• **Task directions**
Reproduce all of the data word for word.

─── Dataset section ───

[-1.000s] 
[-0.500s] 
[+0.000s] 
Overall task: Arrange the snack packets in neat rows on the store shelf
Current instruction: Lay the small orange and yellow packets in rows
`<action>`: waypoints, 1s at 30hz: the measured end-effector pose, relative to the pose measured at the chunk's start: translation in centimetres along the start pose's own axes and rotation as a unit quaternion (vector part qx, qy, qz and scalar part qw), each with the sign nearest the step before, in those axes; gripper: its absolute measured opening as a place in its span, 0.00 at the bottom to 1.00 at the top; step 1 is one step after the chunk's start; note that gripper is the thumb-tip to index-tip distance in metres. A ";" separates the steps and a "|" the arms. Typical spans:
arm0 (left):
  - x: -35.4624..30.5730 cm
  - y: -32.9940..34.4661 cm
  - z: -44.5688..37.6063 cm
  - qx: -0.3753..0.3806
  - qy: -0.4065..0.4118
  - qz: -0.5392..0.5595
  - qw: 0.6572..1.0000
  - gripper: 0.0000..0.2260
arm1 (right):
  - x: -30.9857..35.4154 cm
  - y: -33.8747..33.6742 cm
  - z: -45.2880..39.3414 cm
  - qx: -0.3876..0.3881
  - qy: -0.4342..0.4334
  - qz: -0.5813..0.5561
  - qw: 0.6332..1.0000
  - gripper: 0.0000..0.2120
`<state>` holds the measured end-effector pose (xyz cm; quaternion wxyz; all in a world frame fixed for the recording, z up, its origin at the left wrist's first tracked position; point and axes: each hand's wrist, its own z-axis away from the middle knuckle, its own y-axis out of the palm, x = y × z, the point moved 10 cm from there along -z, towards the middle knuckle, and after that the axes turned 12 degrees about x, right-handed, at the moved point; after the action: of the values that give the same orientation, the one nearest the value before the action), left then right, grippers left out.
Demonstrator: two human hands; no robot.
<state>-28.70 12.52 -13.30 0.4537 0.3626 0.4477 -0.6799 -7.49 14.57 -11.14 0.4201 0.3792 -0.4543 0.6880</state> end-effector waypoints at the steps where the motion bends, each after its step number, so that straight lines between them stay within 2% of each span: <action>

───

• **Answer for this exercise**
[-1.000s] 
[-0.500s] 
[+0.000s] 
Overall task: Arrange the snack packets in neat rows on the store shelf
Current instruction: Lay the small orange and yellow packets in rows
`<action>`: waypoints, 1s at 30hz: the measured end-effector pose, relative to the pose measured at the chunk's start: translation in centimetres along the start pose's own axes and rotation as a unit quaternion (vector part qx, qy, qz and scalar part qw), each with the sign nearest the step before, in those axes; gripper: its absolute measured opening as a place in its span, 0.00 at the bottom to 1.00 at the top; step 1 is one step after the chunk's start; note that gripper is the thumb-tip to index-tip distance in metres. A ";" separates the steps and a "|" the arms. Typical spans:
arm0 (left):
  - x: -35.4624..30.5730 cm
  - y: -32.9940..34.4661 cm
  - z: -44.5688..37.6063 cm
  - qx: -0.3753..0.3806
  - qy: -0.4065..0.4118
  - qz: -0.5392..0.5595
  - qw: 0.6572..1.0000
  - gripper: 0.0000..0.2260
arm1 (right):
  - x: -30.9857..35.4154 cm
  - y: -33.8747..33.6742 cm
  - z: -45.2880..39.3414 cm
  - qx: -0.3876..0.3881
  - qy: -0.4342..0.4334
  - qz: -0.5813..0.5561
  - qw: 0.6332..1.0000
  - gripper: 0.0000..0.2120
`<state>` holds the measured end-effector pose (xyz cm; quaternion wxyz; all in a world frame fixed for the recording, z up, its origin at the left wrist's first tracked position; point and axes: each hand's wrist, its own z-axis away from the middle knuckle, its own y-axis out of the palm, x = y × z, the point moved 10 cm from there along -z, towards the middle knuckle, and after that the axes turned 12 degrees about x, right-handed, at the moved point; after the action: of the values that give the same orientation, the one nearest the value before the action), left then right, grippers left out.
Demonstrator: two human hands; no robot.
<state>-28.70 12.52 -13.30 0.4537 0.3626 0.4477 -0.6799 -7.49 14.57 -11.14 0.4201 0.3792 -0.4543 0.6880</state> end-effector waypoints at the steps where the motion bends, each after its step number, so that straight lines between them stay within 2% of each span: <action>

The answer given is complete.